I need only the number of lines in this data that contain the string "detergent".
(Stored data Opens)
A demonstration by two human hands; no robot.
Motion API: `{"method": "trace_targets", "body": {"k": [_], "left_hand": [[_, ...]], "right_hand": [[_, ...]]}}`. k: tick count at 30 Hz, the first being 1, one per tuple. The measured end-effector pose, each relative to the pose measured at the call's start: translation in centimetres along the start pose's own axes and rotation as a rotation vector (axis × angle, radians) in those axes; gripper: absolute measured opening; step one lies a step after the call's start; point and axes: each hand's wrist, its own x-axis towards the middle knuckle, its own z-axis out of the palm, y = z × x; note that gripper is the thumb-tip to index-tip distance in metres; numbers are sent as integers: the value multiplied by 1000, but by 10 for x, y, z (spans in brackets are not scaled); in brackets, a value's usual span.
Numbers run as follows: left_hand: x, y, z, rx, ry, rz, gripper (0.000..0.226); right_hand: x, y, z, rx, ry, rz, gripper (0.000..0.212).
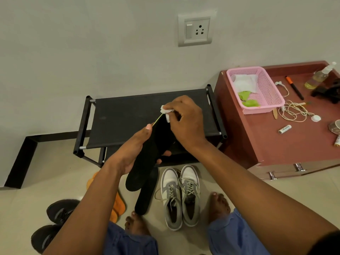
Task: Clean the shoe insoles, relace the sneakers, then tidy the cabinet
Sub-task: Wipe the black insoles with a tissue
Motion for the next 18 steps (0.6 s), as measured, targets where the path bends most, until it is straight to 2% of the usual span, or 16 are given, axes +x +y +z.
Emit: {"method": "trace_targets", "body": {"k": [6,12,18], "left_hand": [[2,0,2,-25,16,18,51],[1,1,2,-70,-33,-3,53],[-4,7,2,-121,-58,11,57]], "right_hand": [[-8,-11,7,-6,-55,-106,14],[3,4,-5,-46,41,29,18],[10,24,-16,-45,99,171,11]]}}
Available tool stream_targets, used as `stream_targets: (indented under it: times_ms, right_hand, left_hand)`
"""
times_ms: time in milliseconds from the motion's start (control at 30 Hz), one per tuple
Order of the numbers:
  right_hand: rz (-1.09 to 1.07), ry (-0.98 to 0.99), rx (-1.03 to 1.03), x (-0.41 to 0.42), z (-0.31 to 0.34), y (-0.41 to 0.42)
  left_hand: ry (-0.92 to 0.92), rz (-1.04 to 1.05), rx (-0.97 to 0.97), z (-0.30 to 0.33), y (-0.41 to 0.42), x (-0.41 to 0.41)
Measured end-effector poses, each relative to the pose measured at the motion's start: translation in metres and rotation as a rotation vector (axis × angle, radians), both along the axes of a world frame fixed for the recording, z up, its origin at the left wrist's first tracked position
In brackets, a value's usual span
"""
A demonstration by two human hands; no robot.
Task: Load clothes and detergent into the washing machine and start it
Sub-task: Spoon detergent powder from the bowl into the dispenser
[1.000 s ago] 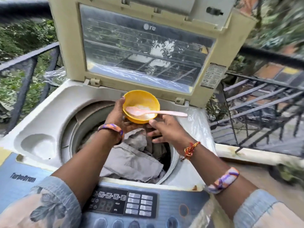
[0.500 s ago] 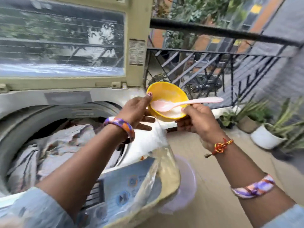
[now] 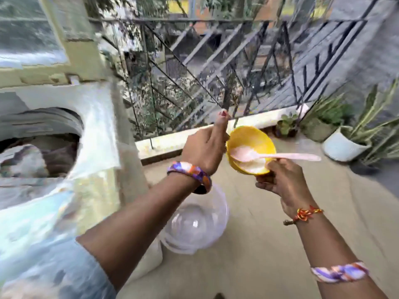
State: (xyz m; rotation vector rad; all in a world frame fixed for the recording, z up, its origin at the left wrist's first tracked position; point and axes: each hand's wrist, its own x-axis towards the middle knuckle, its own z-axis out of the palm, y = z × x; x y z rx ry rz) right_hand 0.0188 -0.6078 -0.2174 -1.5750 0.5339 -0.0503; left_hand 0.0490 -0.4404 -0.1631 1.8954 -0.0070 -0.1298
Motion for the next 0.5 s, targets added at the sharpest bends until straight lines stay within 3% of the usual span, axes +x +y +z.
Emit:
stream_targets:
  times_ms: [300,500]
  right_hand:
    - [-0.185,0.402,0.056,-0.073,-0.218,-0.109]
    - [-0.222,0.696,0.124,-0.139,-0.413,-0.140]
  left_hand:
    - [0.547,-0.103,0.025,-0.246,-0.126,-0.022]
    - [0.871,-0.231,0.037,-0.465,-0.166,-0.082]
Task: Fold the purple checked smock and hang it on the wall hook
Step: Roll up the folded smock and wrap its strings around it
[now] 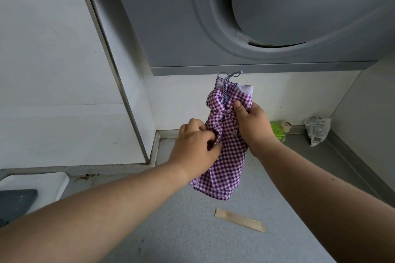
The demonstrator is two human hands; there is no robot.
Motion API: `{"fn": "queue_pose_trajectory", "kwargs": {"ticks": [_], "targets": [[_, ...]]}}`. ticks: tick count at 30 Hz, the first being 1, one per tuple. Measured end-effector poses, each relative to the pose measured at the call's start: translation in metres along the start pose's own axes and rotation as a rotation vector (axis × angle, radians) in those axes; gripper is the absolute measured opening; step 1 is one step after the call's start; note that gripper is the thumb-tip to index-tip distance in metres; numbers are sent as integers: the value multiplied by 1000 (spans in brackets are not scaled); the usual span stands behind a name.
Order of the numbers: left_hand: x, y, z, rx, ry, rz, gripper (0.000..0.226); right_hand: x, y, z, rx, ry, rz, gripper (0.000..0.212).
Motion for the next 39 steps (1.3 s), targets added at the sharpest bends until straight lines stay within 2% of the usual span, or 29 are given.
{"fn": "queue_pose_trajectory", "kwargs": {"ticks": [3, 6, 11, 13, 14, 16, 18, 19, 21, 24, 26, 29, 32, 35, 37, 39], "targets": [[14, -8, 1, 30, 178, -347, 24, 2, 3, 1, -1, -5, 60, 40], [26, -10, 0, 67, 311, -650, 37, 2, 9, 5, 5, -25, 102, 35], [35, -18, -5, 252, 529, -841, 36, -2, 12, 10, 25, -50, 103, 24], [28, -17, -6, 347, 524, -845, 34, -2, 11, 11, 40, -82, 121, 29], [24, -17, -6, 390, 502, -813, 39, -2, 11, 11, 51, -102, 146, 31], [17, -20, -6, 460, 493, -826, 73, -1, 9, 11, 77, -128, 192, 34], [11, -25, -6, 475, 521, -899, 103, 3, 7, 10, 103, -129, 209, 36], [10, -27, -6, 462, 531, -928, 109, 5, 7, 9, 112, -127, 215, 37], [10, -29, -4, 423, 570, -1005, 98, 5, 8, 9, 119, -121, 247, 38], [12, -30, -3, 418, 636, -1084, 51, 2, 10, 9, 123, -101, 300, 40], [12, -30, -3, 383, 647, -1085, 39, -4, 8, 6, 145, -106, 336, 46], [11, -30, 3, 283, 623, -1165, 36, -19, -1, -3, 273, -146, 274, 60], [13, -24, 8, 155, 630, -1186, 37, -35, -17, -15, 436, -162, 120, 47], [18, -21, 13, 63, 618, -1145, 46, -45, -25, -19, 453, -162, 44, 61], [20, -17, 18, 77, 606, -1103, 48, -47, -29, -25, 518, -146, -2, 66], [22, -13, 23, 183, 585, -1104, 53, -48, -30, -29, 565, -100, -106, 68]]}}
Point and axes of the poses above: each hand's wrist, its own z-axis towards the middle knuckle, its own y-axis out of the back of the hand, x = y × z, the point moved 6 cm from there along z, towards the middle knuckle, and after that the axes turned 5 degrees about -y, right-handed, at the moved point
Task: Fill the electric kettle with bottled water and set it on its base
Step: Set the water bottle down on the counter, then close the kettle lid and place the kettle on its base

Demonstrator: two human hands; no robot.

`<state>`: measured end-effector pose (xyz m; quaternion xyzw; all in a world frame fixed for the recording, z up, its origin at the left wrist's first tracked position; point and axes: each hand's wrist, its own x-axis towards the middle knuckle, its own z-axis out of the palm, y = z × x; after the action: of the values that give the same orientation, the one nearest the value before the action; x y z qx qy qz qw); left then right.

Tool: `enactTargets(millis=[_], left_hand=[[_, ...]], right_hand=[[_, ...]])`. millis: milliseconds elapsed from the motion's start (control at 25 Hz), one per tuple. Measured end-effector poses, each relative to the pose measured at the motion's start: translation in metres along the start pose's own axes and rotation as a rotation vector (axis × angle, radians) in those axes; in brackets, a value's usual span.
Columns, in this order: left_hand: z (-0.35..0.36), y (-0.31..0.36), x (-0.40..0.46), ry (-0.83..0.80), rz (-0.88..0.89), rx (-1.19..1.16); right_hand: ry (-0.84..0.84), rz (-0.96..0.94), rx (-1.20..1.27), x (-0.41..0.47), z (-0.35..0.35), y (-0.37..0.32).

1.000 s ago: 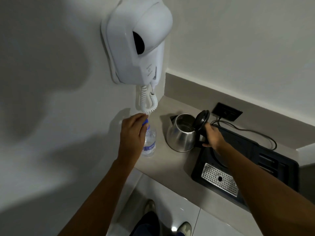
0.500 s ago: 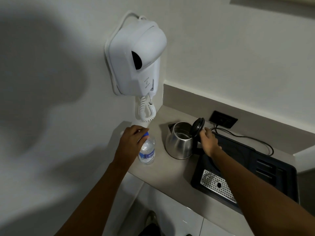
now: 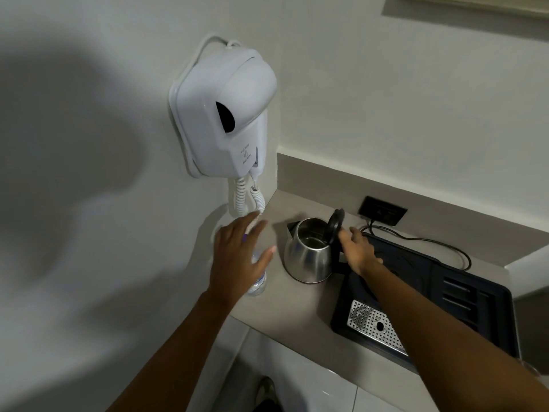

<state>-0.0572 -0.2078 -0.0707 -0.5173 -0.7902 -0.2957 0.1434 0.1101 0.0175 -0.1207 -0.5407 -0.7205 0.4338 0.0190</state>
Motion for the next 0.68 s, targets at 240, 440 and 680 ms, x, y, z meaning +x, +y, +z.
enactTargets(millis=[240,440,680], left_hand=[[0.06,0.052,0.02,-0.396,0.194,0.149],[0.099,0.044,0.033,-0.849,0.026,0.09],[0.112,0.036,0.025,-0.79,0.007,-0.011]], right_hand=[[0.033,0.101,-0.08,0.005,0.012,-0.034],[0.046,0.154,-0.18,0.01,0.019,-0.041],[0.051,0.062,-0.19,0.011,0.018,-0.031]])
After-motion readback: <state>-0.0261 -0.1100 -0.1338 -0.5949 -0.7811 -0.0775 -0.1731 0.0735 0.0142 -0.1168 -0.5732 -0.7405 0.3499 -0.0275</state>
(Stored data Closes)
■ Response to the task ■
2